= The ESPN Sports Poll =

The ESPN (Chilton) Sports Poll was created by the Chilton Company in 1993 and launched on January 4, 1994. The Sports Poll was the first ongoing research service to measure sports fan interests, activities and preferences in the United States. In 1997, the influence of the Sports Poll was recognized by Sporting News: "the ESPN Chilton poll, in less than three years, has become the single most utilized sports intelligence service in the U.S., a staple now of sports organizations, media and sponsoring companies. His research provides timely data on sports fan interests and behaviors year round, which is an invaluable marketing tool."

Included in topics covered by the Sports Poll: Favorite sport; fan and avid fan base by sport for 20+ different sports; favorite athletes by sport; favorite team by sport; amount and way of following sports; awareness of sponsorships; purchase of sports related products and services.

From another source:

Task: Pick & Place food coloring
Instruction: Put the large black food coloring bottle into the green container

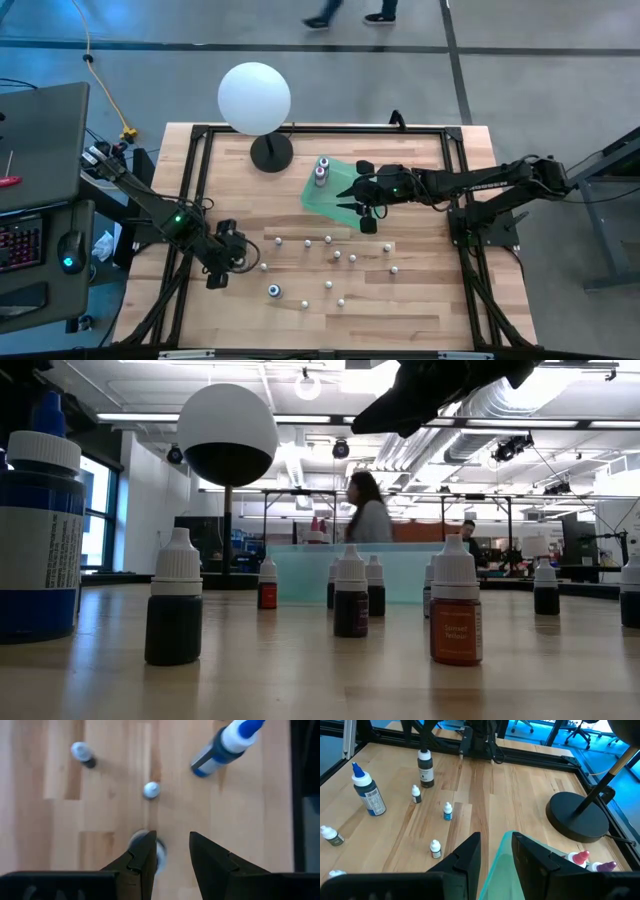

The ESPN Sports Poll has collected 1,000–2,000 interviews a month continuously since January 1994. The over 200,000 interviews and over 2,000 different questions on the Poll have led to reports that have been published in hundreds of newspapers and magazines. Sports marketing textbooks routinely include the Sports Poll and data. Seventy-five percent of the course grade for a university class was based on analysis of Sports Poll data.